EXERCISE PROMPT ->
After finding the line containing "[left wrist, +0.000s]" below, please output that line and each following one through the line containing "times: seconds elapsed", exactly as written.

RECORDS SUPPLIED ->
/---

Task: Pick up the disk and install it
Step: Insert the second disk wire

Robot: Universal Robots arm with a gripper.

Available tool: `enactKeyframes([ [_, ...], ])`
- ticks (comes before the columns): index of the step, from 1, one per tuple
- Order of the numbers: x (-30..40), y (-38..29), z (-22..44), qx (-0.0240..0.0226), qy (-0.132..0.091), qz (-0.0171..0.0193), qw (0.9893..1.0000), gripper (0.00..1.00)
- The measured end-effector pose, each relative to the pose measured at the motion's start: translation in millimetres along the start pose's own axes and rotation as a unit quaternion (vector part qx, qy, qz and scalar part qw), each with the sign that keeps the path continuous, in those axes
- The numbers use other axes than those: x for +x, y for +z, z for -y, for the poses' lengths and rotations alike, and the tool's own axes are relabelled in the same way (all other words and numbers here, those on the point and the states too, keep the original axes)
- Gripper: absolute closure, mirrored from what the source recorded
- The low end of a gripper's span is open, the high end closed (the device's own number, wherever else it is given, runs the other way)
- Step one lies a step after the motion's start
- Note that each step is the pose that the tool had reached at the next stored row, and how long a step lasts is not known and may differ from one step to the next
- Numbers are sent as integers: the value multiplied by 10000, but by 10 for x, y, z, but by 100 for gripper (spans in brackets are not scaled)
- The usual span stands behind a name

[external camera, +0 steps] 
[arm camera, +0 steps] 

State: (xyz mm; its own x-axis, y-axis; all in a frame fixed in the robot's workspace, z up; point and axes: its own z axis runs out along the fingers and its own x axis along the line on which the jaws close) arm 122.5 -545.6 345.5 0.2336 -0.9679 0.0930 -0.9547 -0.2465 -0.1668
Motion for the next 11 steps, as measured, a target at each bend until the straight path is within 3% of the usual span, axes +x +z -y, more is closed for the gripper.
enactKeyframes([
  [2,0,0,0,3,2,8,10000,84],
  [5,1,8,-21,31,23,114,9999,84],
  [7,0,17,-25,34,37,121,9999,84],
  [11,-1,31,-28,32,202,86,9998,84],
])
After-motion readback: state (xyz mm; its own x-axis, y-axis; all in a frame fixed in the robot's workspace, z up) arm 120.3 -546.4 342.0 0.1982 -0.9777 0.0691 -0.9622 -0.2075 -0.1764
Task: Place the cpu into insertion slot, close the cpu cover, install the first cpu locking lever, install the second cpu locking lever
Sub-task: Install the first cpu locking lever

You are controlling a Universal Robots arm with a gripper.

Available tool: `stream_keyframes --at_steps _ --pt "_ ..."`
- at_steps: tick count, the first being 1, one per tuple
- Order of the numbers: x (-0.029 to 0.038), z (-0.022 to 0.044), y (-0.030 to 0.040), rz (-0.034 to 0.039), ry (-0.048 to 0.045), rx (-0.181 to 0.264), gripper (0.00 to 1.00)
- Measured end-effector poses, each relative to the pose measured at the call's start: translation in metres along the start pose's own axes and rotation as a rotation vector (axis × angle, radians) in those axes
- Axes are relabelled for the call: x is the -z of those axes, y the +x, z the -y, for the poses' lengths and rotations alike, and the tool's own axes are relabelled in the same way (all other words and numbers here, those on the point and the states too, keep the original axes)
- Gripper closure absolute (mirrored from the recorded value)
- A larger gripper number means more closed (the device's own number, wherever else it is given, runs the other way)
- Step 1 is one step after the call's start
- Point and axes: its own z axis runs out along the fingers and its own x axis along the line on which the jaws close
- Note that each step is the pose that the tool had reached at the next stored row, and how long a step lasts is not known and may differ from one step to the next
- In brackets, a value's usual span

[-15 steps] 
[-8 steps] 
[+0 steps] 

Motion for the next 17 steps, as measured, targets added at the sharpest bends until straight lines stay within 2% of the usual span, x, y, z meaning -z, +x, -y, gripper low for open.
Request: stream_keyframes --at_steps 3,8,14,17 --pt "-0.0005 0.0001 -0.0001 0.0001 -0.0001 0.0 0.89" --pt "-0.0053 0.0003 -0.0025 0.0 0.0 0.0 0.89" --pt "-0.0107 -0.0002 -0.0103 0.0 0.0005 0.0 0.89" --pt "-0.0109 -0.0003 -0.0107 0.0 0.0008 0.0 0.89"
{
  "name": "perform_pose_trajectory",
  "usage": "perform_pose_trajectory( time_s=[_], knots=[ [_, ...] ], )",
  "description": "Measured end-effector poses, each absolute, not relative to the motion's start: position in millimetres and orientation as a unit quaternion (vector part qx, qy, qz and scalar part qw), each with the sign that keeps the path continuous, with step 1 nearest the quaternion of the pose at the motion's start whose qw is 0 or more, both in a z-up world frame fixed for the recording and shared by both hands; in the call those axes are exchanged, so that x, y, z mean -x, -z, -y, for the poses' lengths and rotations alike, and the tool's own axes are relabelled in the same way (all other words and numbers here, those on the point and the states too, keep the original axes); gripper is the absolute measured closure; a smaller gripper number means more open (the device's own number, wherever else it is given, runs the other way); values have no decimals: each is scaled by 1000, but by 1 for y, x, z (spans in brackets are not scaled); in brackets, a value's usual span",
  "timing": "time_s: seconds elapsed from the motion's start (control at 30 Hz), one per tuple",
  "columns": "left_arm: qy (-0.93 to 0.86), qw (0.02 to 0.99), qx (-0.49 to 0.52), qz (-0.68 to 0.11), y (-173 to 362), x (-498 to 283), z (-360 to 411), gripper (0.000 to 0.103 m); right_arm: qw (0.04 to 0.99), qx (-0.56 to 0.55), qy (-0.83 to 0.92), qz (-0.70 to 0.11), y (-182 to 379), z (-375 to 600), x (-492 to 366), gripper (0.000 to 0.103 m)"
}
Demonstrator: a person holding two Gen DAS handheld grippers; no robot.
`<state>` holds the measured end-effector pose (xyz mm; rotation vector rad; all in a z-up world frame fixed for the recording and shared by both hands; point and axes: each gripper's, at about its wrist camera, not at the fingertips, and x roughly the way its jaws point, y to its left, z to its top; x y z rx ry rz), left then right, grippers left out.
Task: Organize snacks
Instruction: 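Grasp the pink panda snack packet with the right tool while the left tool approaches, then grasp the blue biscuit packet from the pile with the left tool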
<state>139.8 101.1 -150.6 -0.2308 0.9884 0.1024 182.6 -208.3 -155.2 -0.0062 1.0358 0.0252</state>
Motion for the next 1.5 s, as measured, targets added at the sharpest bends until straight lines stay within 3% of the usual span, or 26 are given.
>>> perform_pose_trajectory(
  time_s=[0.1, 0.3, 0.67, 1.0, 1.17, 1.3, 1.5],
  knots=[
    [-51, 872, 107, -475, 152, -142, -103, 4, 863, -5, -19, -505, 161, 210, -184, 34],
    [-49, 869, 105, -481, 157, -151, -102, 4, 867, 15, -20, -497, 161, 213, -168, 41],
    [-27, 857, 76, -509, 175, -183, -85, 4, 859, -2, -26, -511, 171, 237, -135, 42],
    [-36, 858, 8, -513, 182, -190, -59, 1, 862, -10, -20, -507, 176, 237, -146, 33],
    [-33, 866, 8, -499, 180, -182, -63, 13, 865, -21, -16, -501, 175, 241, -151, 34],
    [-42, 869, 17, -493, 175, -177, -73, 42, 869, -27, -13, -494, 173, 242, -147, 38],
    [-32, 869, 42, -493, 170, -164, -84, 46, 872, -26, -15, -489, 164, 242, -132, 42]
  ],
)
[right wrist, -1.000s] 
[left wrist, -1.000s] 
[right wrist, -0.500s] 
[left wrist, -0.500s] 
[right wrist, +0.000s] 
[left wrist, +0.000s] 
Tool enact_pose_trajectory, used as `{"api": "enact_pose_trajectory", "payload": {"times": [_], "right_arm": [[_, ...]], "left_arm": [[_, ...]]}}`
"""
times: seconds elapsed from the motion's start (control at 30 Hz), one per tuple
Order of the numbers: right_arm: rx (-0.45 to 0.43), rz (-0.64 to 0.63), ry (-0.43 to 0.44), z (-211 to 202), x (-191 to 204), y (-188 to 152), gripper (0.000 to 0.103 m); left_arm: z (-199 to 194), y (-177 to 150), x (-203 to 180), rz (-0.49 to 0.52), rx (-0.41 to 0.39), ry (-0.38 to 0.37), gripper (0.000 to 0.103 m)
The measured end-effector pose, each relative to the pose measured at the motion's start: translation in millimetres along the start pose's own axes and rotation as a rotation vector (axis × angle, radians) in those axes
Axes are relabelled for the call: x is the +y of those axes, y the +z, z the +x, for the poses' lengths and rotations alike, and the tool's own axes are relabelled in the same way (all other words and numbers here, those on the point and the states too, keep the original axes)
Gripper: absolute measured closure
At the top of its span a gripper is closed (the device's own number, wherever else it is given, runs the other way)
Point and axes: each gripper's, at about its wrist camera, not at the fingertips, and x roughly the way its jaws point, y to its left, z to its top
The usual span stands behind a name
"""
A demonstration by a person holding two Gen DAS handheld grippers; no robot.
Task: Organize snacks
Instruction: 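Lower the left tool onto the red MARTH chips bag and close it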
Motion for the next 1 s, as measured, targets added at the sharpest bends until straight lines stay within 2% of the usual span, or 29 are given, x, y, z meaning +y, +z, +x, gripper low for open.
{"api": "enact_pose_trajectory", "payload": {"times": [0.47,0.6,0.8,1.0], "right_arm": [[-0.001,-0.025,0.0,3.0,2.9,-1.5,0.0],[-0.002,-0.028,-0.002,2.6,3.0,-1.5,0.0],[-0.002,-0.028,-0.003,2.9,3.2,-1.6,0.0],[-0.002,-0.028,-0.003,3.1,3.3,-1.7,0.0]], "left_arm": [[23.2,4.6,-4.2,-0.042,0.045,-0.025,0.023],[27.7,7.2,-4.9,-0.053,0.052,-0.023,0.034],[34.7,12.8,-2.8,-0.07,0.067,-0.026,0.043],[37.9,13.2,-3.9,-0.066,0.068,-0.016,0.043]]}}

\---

THE ANSWER ->
[left wrist, +0.000s] 
Tool enact_pose_trajectory, used as `{"api": "enact_pose_trajectory", "payload": {"times": [_], "right_arm": [[_, ...]], "left_arm": [[_, ...]]}}`
"""
times: seconds elapsed from the motion's start (control at 30 Hz), one per tuple

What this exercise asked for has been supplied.